Asimismo, señala que en el momento actual el trastorno adaptativo influye en la vida normal de Frida , haciendo que mantenga una baja actividad, porque se enfrenta a los problemas con mucho esfuerzo, no disfruta de las pequeñas cosas que surgen, concilia mal el sueño, está irritable y muy sensible a cualquier contratiempo.

Por ello, estimamos plenamente proporcionada a la gravedad de las consecuencias antedichas, la suma indemnizatoria solicitada por las acusaciones, por lo que habremos de fijar la responsabilidad civil derivada de tales hechos, en dicho importe, que incluye tanto el concepto del resultado lesivo, como el daño moral.

NOVENO.- No podemos acoger la petición que formula el Ministerio fiscal por medio del OTROSI I de su escrito de acusación, puesto que el requerimiento condicional que pretende se efectúe al acusado, al notificarle la sentencia, para que cumpla la pena de prohibición de aproximación y comunicación con la víctima, a los 10 días de su notificación, de no interpone recurso, y advirtiéndosele de que si no lo hiciera podría incurrir en un delito de quebrantamiento de condena, puesto que pugna con la más elemental exigencia de seguridad jurídica, y resulta contrario a lo que establecen los artículos 985 y siguientes de la Ley de Enjuiciamiento Criminal , para la ejecución de las sentencias condenatorias en las causas por delitos.

VISTOS los artículos citados y demás de pertinente y general aplicación,

Fallo

Que debemos CONDENAR y CONDENAMOS a, Teodosio , como autor responsable de un delito de lesiones agravadas, causadas por imprudencia grave, ya definido con la concurrencia de la circunstancia mixta de parentesco, con efectos agravatorios a la pena de dos años de prisión, con la pena accesoria de inhabilitación especial para el derecho de sufragio pasivo durante el tiempo de la condena, y con la prohibición de aproximarse a Frida , a su domicilio, lugar de trabajo o de cualquier otro en que pudiera encontrarse, estableciendo, al efecto, una distancia mínima de 500 metros, así como de comunicarse con ella por cualquier medio por tiempo de cinco años , al pago de las costas de este procedimiento, incluidas las de la acusación particular, y a que indemnice a Frida en la suma de noventa mil euros (90.00,00 €) por las lesiones causadas, incluido el daño moral, devengando tal cantidad un interés anual igual al del legal del dinero, incrementado en dos puntos, desde la fecha de la presente resolución hasta la de su total cumplimiento.

Para el cumplimiento de la pena impuesta, será de abono al condenado la totalidad del tiempo que hubiere permanecido privado de libertad cautelarmente por esta causa.

Esta sentencia, no es firme.

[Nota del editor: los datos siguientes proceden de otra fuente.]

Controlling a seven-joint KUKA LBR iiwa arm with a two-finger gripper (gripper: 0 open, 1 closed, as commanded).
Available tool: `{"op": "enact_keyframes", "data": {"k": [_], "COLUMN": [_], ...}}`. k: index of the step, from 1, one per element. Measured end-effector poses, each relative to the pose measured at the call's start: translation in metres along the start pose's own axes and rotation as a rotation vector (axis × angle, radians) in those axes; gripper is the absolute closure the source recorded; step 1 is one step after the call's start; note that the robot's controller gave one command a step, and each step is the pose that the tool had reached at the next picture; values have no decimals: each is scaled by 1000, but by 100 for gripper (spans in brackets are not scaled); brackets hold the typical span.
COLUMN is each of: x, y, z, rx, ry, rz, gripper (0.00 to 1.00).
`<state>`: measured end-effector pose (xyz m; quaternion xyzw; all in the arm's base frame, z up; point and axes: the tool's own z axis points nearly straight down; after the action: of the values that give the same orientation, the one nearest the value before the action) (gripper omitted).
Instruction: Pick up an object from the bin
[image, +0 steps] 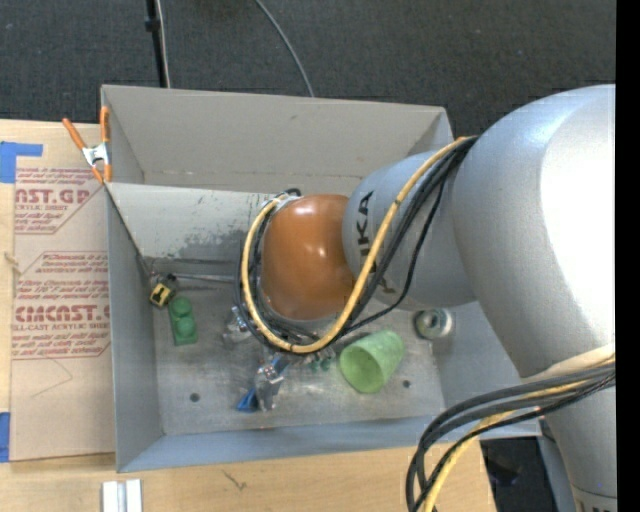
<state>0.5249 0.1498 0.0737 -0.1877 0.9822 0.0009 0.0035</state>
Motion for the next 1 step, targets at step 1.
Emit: {"op": "enact_keyframes", "data": {"k": [1], "x": [24], "y": [5], "z": [-27], "rx": [-1], "ry": [6], "rz": [-238], "gripper": [0]}}
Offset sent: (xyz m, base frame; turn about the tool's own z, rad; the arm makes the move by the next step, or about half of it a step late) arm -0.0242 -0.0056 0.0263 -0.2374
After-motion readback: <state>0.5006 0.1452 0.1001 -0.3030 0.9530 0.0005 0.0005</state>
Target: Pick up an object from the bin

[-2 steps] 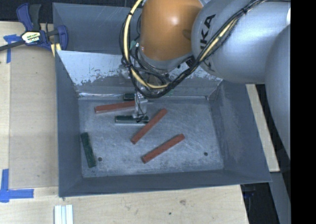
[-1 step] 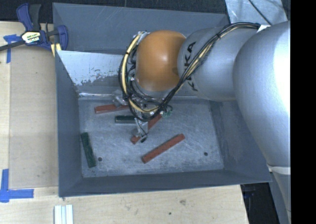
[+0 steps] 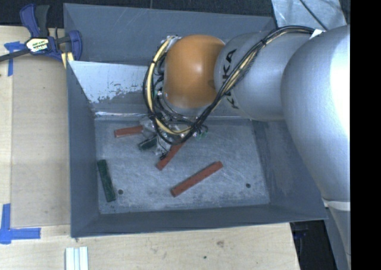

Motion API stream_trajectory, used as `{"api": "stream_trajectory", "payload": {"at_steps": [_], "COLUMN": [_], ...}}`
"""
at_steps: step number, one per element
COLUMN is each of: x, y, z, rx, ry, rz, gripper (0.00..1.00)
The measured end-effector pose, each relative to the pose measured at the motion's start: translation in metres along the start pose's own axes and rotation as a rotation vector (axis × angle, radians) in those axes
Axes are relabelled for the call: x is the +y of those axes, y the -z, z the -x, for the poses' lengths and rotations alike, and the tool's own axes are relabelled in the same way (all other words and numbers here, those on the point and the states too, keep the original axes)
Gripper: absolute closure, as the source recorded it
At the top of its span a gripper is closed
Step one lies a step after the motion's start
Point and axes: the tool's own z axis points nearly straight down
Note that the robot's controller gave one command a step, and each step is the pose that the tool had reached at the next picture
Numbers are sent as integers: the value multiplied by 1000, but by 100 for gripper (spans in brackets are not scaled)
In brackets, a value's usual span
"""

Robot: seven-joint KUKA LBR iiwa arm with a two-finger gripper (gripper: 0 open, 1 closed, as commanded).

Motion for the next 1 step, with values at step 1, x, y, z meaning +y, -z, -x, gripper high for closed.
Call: {"api": "stream_trajectory", "payload": {"at_steps": [1], "x": [-9], "y": [153], "z": [-8], "rx": [8], "ry": [300], "rz": [2], "gripper": [100]}}
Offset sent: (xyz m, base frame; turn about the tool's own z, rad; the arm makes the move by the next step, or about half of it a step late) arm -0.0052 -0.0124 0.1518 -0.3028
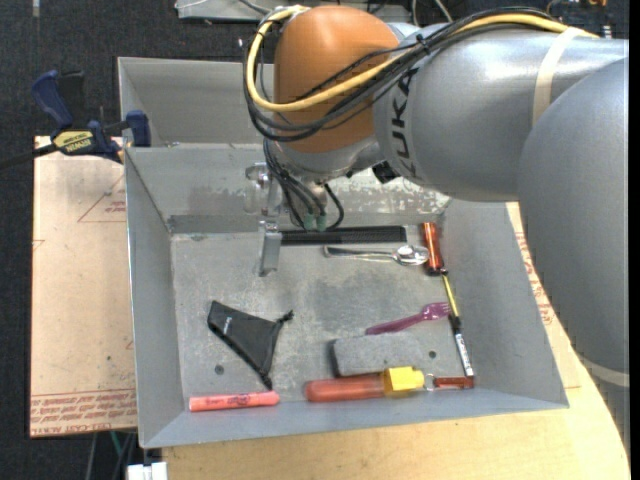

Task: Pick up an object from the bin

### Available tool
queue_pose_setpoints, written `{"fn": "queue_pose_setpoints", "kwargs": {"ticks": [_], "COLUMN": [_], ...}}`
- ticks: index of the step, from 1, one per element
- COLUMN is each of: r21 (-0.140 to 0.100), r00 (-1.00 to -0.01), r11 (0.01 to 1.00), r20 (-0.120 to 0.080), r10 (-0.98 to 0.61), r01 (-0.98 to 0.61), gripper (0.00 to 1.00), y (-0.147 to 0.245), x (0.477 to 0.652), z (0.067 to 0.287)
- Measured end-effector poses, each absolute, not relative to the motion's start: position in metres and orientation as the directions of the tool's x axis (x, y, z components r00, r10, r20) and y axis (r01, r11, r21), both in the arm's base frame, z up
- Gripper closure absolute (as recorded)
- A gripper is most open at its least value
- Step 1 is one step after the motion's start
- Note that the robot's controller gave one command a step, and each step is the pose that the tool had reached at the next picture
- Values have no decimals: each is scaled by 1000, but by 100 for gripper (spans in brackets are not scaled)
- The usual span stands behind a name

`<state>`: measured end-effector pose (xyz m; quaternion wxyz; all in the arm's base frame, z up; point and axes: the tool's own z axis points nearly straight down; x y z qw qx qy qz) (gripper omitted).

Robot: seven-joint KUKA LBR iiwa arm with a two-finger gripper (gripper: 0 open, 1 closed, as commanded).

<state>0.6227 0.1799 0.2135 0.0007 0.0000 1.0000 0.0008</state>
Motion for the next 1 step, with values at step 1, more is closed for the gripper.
{"fn": "queue_pose_setpoints", "kwargs": {"ticks": [1], "r21": [3], "r00": [-992], "r11": [992], "r20": [-1], "r10": [124], "r01": [124], "gripper": [0], "y": [187], "x": [579], "z": [97]}}
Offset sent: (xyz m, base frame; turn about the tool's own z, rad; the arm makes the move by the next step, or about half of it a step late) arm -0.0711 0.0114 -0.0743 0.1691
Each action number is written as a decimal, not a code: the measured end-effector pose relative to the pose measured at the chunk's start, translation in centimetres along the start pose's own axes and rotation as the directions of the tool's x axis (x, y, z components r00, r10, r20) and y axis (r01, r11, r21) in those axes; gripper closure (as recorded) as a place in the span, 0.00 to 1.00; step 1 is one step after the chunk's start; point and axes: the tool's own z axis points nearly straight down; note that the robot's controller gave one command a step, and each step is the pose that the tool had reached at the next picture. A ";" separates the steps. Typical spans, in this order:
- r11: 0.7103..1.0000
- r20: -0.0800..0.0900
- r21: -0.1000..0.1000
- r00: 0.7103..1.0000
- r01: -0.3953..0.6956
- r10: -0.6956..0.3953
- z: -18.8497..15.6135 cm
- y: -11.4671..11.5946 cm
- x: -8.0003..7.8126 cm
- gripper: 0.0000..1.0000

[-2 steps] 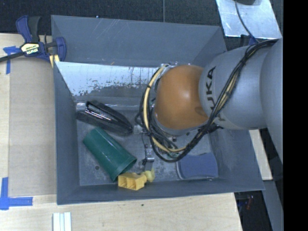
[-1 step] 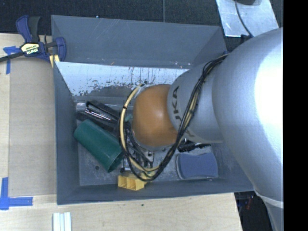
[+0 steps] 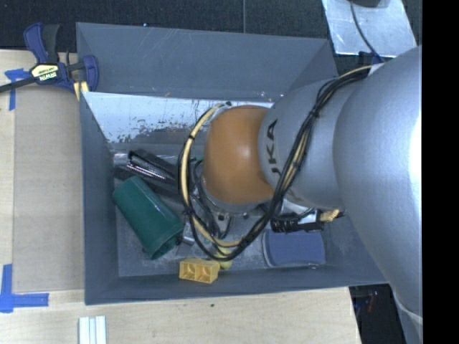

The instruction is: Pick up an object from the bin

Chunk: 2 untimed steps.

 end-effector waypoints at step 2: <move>0.993 0.003 -0.007 0.993 -0.121 0.121 5.7 3.2 1.5 0.00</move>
Offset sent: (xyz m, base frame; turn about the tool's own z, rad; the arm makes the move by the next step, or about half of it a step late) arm -0.0042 0.0319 -0.0651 0.1351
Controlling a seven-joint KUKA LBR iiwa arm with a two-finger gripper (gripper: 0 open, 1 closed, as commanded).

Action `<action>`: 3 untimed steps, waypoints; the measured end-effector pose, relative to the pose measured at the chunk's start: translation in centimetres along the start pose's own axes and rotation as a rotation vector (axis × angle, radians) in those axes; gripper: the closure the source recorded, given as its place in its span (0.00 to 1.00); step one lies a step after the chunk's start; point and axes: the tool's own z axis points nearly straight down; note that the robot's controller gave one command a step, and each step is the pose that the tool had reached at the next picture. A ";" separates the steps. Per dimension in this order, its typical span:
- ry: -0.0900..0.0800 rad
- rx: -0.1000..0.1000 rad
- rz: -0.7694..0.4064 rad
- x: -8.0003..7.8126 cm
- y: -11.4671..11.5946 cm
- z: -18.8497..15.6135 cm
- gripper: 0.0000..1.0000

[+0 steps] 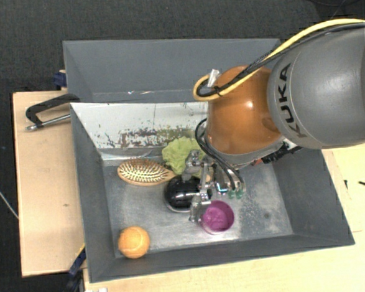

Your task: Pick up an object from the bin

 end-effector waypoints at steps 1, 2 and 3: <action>-0.007 -0.001 0.001 -0.1 0.0 -0.4 0.00; -0.029 -0.019 0.256 -2.7 0.1 7.1 1.00; -0.029 -0.019 0.256 -2.7 0.1 7.1 1.00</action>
Offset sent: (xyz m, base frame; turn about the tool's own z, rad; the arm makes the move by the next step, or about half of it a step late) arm 0.0158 -0.0078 -0.0894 0.2646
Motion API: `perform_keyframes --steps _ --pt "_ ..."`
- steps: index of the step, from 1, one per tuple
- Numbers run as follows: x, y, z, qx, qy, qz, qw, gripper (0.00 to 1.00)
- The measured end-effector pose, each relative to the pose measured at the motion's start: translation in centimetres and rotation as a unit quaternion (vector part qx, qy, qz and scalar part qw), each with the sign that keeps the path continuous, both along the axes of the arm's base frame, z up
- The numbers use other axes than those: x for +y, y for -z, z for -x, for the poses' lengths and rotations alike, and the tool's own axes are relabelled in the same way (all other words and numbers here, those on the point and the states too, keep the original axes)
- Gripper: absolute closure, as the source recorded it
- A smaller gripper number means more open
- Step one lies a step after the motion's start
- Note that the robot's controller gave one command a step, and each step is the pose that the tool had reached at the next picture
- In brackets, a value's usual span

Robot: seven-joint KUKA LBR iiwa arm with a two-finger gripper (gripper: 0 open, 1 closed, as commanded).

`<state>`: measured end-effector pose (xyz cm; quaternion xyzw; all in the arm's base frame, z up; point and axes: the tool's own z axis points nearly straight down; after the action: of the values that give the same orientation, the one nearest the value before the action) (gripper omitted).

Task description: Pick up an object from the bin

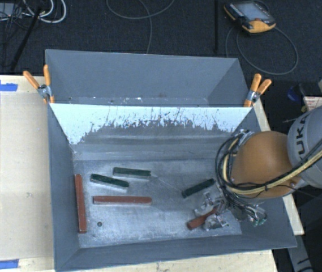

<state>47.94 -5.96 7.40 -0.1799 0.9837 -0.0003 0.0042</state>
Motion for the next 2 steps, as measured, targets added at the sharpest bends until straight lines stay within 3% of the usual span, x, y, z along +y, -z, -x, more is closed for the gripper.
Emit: perform_keyframes --steps 1,2 --pt "0.0 0.0 0.0 0.0000 0.000 0.000 1.0000 1.00" --pt "-0.1 -2.9 0.1 0.0062 0.010 0.000 0.9999 1.00"
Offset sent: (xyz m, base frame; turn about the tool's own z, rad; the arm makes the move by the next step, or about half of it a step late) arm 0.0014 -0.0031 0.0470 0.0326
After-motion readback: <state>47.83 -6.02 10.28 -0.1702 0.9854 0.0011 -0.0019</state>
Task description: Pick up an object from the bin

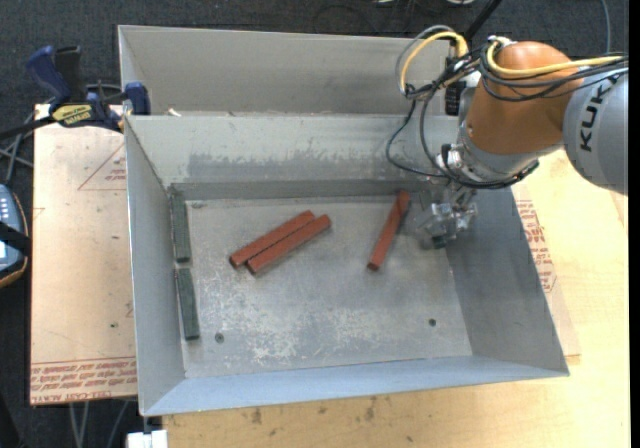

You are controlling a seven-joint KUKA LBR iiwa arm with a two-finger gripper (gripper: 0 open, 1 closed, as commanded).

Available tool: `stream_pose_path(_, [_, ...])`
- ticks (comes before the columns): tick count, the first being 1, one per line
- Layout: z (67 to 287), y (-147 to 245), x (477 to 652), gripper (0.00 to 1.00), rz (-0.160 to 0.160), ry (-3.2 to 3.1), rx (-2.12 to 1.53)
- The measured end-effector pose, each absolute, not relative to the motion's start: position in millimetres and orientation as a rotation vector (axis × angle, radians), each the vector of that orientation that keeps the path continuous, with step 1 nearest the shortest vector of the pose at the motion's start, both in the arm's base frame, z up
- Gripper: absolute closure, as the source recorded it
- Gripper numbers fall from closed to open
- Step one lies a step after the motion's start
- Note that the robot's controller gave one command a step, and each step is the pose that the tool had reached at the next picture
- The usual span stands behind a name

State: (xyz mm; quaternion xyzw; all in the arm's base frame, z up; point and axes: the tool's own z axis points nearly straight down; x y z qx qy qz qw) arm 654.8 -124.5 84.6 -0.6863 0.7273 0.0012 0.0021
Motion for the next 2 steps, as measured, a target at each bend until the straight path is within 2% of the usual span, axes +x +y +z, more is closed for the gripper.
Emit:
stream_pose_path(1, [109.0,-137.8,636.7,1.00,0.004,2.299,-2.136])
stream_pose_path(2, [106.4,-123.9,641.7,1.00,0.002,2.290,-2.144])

Contra ella cabe interponer recurso de casación, que habrá de prepararse, en la forma prevista por los artículos 854 y 855 de la Ley de Enjuiciamiento Criminal , dentro de los cinco días siguientes a su última notificación escrita.

Notifíquese la presente resolución al Ministerio Fiscal y a las demás partes procesales.

Así, por esta nuestra sentencia, de la que se llevará certificación al Rollo de Sala, y se anotará en los Registros correspondientes, lo pronunciamos, mandamos y firmamos.

PUBLICACIÓN .- En Madrid a

Leída y publicada fue la anterior Sentencia, por la Ilma. Sra. Magistrada que la dictó, estando celebrando Audiencia Pública, de lo que yo la Secretaria, doy fe.

PUBLICACIÓN : En la misma fecha fue leída y publicada la anterior resolución por el Ilmo. Sr/a. Magistrado que la dictó, celebrando Audiencia Pública. Doy fe.

DILIGENCIA : Seguidamente se procede a cumplimentar la notificación de la anterior resolución. Doy fe.